Work instructions —
Write the listing below again, word for word.

Data to use —
┄┄┄┄┄┄┄┄┄┄

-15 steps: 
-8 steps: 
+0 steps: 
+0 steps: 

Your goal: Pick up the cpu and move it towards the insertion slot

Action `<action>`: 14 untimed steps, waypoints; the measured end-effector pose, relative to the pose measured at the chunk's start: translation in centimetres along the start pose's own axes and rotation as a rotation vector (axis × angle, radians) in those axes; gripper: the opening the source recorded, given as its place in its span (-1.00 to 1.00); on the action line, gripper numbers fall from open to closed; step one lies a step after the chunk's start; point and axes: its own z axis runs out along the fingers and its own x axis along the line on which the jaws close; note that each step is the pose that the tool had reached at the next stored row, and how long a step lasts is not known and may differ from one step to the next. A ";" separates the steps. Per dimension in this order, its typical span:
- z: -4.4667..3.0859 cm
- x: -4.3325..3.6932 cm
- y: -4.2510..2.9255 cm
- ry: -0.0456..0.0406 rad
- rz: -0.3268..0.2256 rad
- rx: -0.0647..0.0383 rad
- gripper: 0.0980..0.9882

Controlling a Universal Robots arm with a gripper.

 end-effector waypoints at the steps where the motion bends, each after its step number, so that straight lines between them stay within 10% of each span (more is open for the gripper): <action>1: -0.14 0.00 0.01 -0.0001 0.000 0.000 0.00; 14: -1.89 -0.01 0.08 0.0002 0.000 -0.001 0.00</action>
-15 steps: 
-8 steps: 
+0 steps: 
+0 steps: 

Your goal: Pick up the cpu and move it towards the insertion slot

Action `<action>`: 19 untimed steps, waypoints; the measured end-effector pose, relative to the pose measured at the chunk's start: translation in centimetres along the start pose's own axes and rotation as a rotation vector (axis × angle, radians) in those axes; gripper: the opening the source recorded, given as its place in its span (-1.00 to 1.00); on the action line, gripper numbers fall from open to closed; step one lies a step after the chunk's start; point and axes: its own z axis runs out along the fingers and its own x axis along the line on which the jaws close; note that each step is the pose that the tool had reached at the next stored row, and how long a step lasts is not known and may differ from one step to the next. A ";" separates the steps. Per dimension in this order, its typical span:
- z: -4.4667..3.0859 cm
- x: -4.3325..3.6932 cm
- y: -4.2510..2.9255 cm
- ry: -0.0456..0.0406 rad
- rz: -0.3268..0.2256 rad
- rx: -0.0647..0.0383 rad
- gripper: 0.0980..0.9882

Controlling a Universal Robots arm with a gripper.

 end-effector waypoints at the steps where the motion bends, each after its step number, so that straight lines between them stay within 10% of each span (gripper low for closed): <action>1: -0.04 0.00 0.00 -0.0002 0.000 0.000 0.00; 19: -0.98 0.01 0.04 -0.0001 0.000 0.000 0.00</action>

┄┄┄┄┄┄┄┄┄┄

The completed task —
-15 steps: 
-8 steps: 
+0 steps: 
+0 steps: 

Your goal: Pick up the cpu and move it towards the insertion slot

Action `<action>`: 14 untimed steps, waypoints; the measured end-effector pose, relative to the pose measured at the chunk's start: translation in centimetres along the start pose's own axes and rotation as a rotation vector (axis × angle, radians) in those axes; gripper: the opening the source recorded, given as its place in its span (-1.00 to 1.00); on the action line, gripper numbers fall from open to closed; step one lies a step after the chunk's start; point and axes: its own z axis runs out along the fingers and its own x axis along the line on which the jaws close; note that each step is the pose that the tool had reached at the next stored row, and how long a step lasts is not known and may differ from one step to the next. A ";" separates the steps. Per dimension in this order, its typical span:
- z: -4.4667..3.0859 cm
- x: -4.3325..3.6932 cm
- y: -4.2510..2.9255 cm
- ry: -0.0456..0.0406 rad
- rz: -0.3268..0.2256 rad
- rx: -0.0647..0.0383 rad
- gripper: 0.0980..0.9882

Controlling a Universal Robots arm with a gripper.

 end-effector waypoints at the steps where the motion bends, each after its step number, so that straight lines between them stay within 10% of each span (more is open for the gripper): <action>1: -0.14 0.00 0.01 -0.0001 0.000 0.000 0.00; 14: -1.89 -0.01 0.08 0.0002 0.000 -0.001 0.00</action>
-15 steps: 
-8 steps: 
+0 steps: 
+0 steps: 

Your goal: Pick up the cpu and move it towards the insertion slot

Action `<action>`: 19 untimed steps, waypoints; the measured end-effector pose, relative to the pose measured at the chunk's start: translation in centimetres along the start pose's own axes and rotation as a rotation vector (axis × angle, radians) in those axes; gripper: the opening the source recorded, given as its place in its span (-1.00 to 1.00); on the action line, gripper numbers fall from open to closed; step one lies a step after the chunk's start; point and axes: its own z axis runs out along the fingers and its own x axis along the line on which the jaws close; note that each step is the pose that the tool had reached at the next stored row, and how long a step lasts is not known and may differ from one step to the next. A ";" separates the steps. Per dimension in this order, its typical span:
- z: -4.4667..3.0859 cm
- x: -4.3325..3.6932 cm
- y: -4.2510..2.9255 cm
- ry: -0.0456..0.0406 rad
- rz: -0.3268..0.2256 rad
- rx: -0.0647..0.0383 rad
- gripper: 0.0980..0.9882

Controlling a Universal Robots arm with a gripper.

 end-effector waypoints at the steps where the motion bends, each after its step number, so that straight lines between them stay within 10% of each span (gripper low for closed): <action>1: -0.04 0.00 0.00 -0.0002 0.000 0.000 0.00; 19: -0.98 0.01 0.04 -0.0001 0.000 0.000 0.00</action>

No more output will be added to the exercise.